Wednesday, June 25, 2008

Chhattisgarh Redux

Now Manipur will copy Salwa Judum

25 June 2008
Hindustan Times

When IRATE villagers from Heirok, Manipur, demanded guns to protect themselves from the ‘UG’ — as the armed groups of Manipur are collectively referred to — they had little idea of what they were in for. frustrated by persistent extortion demands, the last straw came when PREPAK cadres killed three youth and blinded one girl in March. The villagers’ demand was trumpeted around as another instance of a spontaneous ‘local resistance group’, as the Salwa Judum in Chhattisgarh is called in Home Ministry parlance, asking to be armed.



The truth, however, is far more complicated. In Heirok alone, 46 people have been killed in the last 30 years, 30 by the UG and 16 by the security forces, including four fake encounters by the army. When I met the Joint Action Committee (JAC) of Heirok, it turned out that they had asked for licensed guns so that they could patrol the entrances to their village from both security forces and UG. Instead, the police recruited them as SPOs at Rs 3,000 per month. The JAC got worried — village defence was one thing — being deployed for counter-insurgency outside Heirok, as the police planned, quite another. The villagers of Chajing, who had also asked for arms, were also wary.

The alacrity with which the police responded to these demands, however, is in contrast to their indifference to a similar demand by the villagers of Moirang. In May, a man had been picked up from his home and his body was found three days later. The police claimed it was an encounter. When we asked a member of the Moirang JAC how guns would have helped, she responded: “The demand for guns was just an angry reaction. We know it won’t happen. But we wanted to show the double-standards of the government.” Local attitudes towards encounters are qualitatively different from attitudes towards extra-judicial killings. In the former, people are philosophical even if a loved one dies; but when innocents are targeted, there is outrage.

If the villagers are ambivalent about guns, they are equally ambivalent about the UG. After the March incident, while the houses of some PREPAK supporters at Heirok were burnt, the JAC also placed demands before the UG, such as developing a code of conduct, unification of factions and welfare activities. The idea was to teach them a lesson on the villagers’ own terms. But time and space for local decision-making is not something securitymen are willing to afford the villagers. Even as members of the Heirok and Chajing JACs were visiting Chhattisgarh to assess the implications of becoming SPOs, the police stepped up its recruitment drive in Heirok.
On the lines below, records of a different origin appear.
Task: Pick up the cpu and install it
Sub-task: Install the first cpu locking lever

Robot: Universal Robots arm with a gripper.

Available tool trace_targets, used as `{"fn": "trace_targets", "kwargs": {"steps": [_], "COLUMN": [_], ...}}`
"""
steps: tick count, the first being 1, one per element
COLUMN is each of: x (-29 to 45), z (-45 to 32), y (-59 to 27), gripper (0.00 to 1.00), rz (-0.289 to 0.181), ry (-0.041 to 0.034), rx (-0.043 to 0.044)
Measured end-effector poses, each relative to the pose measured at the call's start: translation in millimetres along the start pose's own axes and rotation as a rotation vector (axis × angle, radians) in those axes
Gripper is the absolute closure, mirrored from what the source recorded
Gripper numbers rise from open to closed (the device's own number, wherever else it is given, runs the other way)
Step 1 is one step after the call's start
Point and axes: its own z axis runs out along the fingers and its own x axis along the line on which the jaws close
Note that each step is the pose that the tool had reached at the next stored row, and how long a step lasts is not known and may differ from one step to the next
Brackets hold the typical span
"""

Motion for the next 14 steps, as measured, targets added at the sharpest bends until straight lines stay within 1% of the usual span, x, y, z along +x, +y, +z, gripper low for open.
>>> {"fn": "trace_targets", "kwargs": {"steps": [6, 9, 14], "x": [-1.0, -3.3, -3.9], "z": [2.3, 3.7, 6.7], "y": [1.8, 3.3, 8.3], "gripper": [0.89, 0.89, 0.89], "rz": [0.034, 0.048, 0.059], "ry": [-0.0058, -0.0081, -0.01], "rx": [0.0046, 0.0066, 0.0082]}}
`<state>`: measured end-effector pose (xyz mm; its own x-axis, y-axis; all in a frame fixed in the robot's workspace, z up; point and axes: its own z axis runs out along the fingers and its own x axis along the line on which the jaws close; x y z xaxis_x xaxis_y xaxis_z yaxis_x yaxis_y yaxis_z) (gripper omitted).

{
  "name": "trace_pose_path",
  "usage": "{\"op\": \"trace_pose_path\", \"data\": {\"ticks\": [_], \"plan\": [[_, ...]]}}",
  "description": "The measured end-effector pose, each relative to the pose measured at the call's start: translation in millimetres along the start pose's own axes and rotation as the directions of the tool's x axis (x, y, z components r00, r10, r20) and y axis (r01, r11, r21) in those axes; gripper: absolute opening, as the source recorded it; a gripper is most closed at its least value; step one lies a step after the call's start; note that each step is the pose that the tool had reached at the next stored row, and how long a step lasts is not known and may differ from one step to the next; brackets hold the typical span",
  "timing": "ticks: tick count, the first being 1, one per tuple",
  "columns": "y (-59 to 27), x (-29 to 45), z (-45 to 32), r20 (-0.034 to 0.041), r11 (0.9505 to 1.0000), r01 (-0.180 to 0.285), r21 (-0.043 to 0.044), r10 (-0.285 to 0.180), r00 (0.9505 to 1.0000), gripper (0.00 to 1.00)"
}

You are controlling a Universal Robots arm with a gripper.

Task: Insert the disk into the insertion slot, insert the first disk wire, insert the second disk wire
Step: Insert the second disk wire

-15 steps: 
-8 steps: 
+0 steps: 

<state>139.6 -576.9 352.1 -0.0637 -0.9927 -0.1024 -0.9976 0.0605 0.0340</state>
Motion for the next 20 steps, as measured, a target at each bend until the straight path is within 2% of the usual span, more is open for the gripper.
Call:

If enough people could be shortlisted, the lure of jobs would over-ride any cautionary tales the JAC might bring back with them.

The UG now has threatened to cut off all access to Heirok as revenge for taking up arms against them. The army has assured protection — something they should have been doing all this time, so that the demand for arms for self-protection would never have arisen. In a state where children have come together to throw away their toy guns, it is a pity that the securitymen is bent on arming civilians, and fomenting a new civil war.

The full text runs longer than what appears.